¿Para qué usas tus ojos?

En la tarde de la víspera de Pentecostés, muchos jóvenes habían ido a la sacristía con la intención de confesarse con Don Bosco. Una señora de bastante edad bajaba llevando de la mano a una niñita de diez o doce años, con los ojos vendados. Se llamaba María Stardero, y venía de Vinovo con la intención de pedir una bendición a Don Bosco.

Don Bosco llegó a la sacristía y aquella señora, que resultó ser la tía de la ciega, se la presentó para que la bendijera.

– ¿Desde cuánto tiempo tienes enfermos los ojos? -preguntó Don Bosco a la niña.

– Que sufro, hace mucho; pero que no veo, serán dos años.

– ¿Has consultado a los médicos? ¿Qué dijeron? ¿Y te has puesto los remedios que te recetaron?

– ¿Remedios? Imagínese -dijo la tía- si hemos empleado remedios, pero sin resultado. Los médicos no dan ninguna esperanza de curación… -y la pobre anciana lloraba.

– ¿Distingues, por lo menos, los objetos mayores de los menores? -le preguntó Don Bosco a la niña.

– No distingo nada, nada.

– Quítele la venda -dijo Don Bosco a la señora-, y traiga a su sobrina cerca de la ventana. ¿Ves la luz de esta ventana?

– No veo nada, Padre.

– ¿Quieres ver?

– Sí; lo deseo más que a ninguna otra cosa de este mundo…

– ¿Te servirás de los ojos para bien de tu alma?

– ¡Lo prometo de corazón!

Don Bosco les preguntó si tenían fe en María Auxiliadora, y como la respuesta fuera afirmativa, les hizo rezar un Avemaría y la Salve, y les dio la bendición. Luego, sacando una medalla, le preguntó a la niña:

– ¿Qué tengo en la mano?

– ¡Es ciega, no ve nada! -interrumpió la tía.
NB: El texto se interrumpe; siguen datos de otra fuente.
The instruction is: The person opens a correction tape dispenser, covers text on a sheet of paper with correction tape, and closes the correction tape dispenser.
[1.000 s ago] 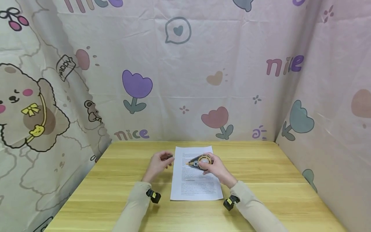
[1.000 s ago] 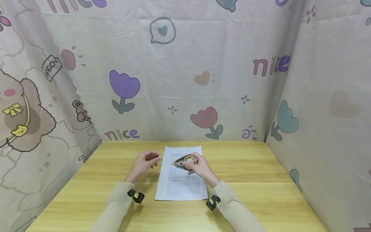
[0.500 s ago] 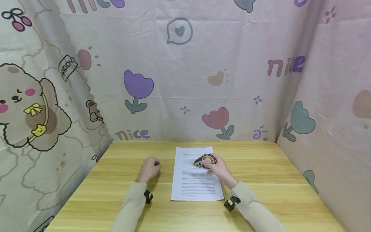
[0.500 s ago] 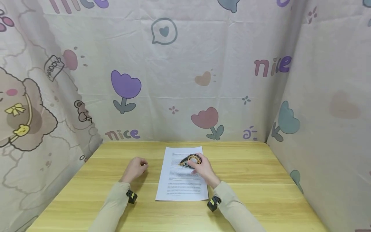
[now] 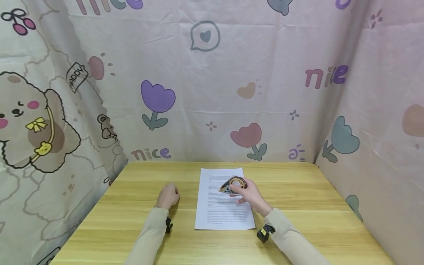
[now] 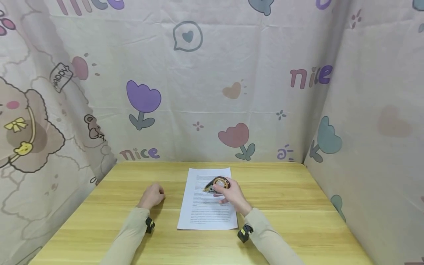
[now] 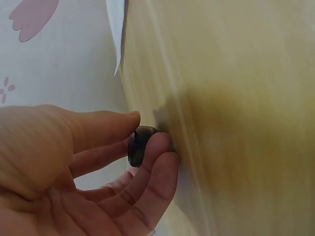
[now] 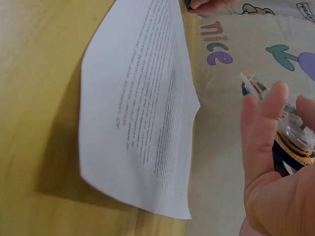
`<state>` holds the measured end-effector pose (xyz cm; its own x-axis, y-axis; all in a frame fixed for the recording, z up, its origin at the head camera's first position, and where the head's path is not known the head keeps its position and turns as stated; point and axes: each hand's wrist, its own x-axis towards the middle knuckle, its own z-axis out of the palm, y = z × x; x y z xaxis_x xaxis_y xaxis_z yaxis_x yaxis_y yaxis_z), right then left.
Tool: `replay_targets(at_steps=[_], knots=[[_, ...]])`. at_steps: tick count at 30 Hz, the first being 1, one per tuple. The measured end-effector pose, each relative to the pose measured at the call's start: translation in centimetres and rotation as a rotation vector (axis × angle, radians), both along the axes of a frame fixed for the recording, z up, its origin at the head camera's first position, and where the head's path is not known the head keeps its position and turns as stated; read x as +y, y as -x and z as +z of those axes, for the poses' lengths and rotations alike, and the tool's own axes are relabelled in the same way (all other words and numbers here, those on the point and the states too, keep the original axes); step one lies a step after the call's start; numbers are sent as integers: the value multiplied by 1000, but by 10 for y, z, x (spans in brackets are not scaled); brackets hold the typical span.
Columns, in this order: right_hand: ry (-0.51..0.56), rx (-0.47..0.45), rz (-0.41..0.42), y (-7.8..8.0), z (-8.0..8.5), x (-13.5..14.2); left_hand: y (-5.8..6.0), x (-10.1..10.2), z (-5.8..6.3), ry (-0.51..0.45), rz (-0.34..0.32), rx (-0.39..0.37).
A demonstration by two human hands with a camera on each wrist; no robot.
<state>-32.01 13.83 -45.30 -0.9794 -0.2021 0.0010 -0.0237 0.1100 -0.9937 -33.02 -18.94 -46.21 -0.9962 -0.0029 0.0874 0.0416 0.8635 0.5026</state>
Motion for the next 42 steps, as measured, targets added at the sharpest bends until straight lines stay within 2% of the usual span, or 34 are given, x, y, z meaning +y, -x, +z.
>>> replay_targets(at_steps=[6,13,16,19,22,28,36,42], knots=[[-4,2,42,2,-1,1,0,1,2,4,11,-26],[-62,17,95,2,-6,5,-1,5,5,38,23,-39],[-86,23,105,2,-9,5,-2,8,6,70,31,-17],[-113,16,103,1,-12,5,-3,15,6,73,10,34],[-142,9,109,1,-15,3,-3,24,5,42,-50,71],[-175,11,133,-2,-18,1,0,43,2,-14,-217,18],[-234,70,146,-3,-24,-2,-2,62,1,13,-378,1],[-228,53,141,-3,-25,-3,-5,68,-1,73,-523,-34]])
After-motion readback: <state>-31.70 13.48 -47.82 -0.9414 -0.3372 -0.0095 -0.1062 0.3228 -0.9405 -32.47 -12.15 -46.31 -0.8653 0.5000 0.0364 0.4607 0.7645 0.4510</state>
Don Bosco volvió a preguntar a la niña:

– Fíjate bien; ¿qué tengo en la mano?

La niña hizo un esfuerzo, y abriendo bien los ojos y fijándolos en la mano de Don Bosco, y alzando los brazos, gritó:

– ¡Veo, veo!

– ¿Qué cosa?

– ¡Una medalla! ¡La medalla de María Auxiliadora!

– ¿Y qué hay del otro lado de la medalla?

– ¡San José con una vara florecida en la mano!

– ¡Oh, Virgen santa! -exclamó la tía- ¿Ves, entonces?

– ¡Pero sí que veo! ¡La Virgen me hizo la gracia! Y mientras decía esto, quiso tomar la medalla para besarla; pero se le cayó al suelo. La tía quiso levantarla; pero Don Bosco le dijo:

– Deje; veamos si la Virgen la curó completamente…

Y la niña levantó la medalla, y dando gracias a María Auxiliadora y a Don Bosco, salió corriendo hacia Vinovo.